» **Work required**: Show every line of the material that follows in which the word "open" occurs.

» **Information shown**:
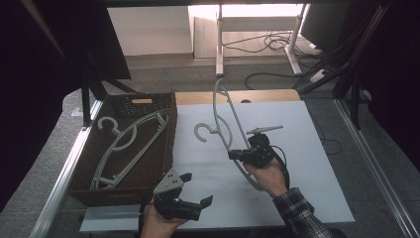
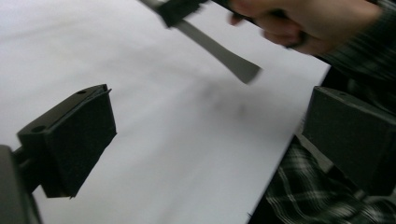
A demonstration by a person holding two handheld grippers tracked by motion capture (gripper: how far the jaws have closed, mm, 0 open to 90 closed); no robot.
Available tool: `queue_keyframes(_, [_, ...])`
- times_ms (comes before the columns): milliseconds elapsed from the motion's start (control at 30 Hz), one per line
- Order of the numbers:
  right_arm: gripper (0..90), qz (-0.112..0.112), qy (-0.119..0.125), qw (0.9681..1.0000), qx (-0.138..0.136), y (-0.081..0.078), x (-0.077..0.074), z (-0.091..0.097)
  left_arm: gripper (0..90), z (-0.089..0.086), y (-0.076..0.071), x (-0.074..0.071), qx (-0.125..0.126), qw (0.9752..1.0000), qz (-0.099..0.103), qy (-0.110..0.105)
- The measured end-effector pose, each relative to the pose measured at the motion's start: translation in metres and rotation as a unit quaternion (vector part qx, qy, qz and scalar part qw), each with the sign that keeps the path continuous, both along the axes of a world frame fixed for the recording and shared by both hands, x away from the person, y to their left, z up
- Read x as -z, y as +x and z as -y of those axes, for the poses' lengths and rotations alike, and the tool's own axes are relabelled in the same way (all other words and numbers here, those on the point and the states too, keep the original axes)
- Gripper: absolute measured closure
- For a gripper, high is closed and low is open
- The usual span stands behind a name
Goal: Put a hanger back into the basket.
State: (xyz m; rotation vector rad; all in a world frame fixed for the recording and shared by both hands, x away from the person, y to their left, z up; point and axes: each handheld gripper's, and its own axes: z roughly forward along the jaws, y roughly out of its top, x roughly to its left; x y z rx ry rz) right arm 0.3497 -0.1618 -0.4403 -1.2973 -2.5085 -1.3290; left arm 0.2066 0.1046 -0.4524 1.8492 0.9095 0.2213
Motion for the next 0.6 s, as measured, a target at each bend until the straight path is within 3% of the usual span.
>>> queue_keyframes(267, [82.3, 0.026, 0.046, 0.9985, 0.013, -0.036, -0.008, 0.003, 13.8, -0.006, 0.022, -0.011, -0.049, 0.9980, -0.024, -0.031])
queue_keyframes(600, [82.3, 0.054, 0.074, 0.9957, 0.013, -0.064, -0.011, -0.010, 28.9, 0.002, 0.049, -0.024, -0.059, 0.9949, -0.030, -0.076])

» **Problem solution**:
A demonstration by a person holding two handheld grippers tracked by motion capture (gripper: how far the jaws have closed, mm, 0 open to 90 closed); no robot.
- For a gripper, high is closed and low is open

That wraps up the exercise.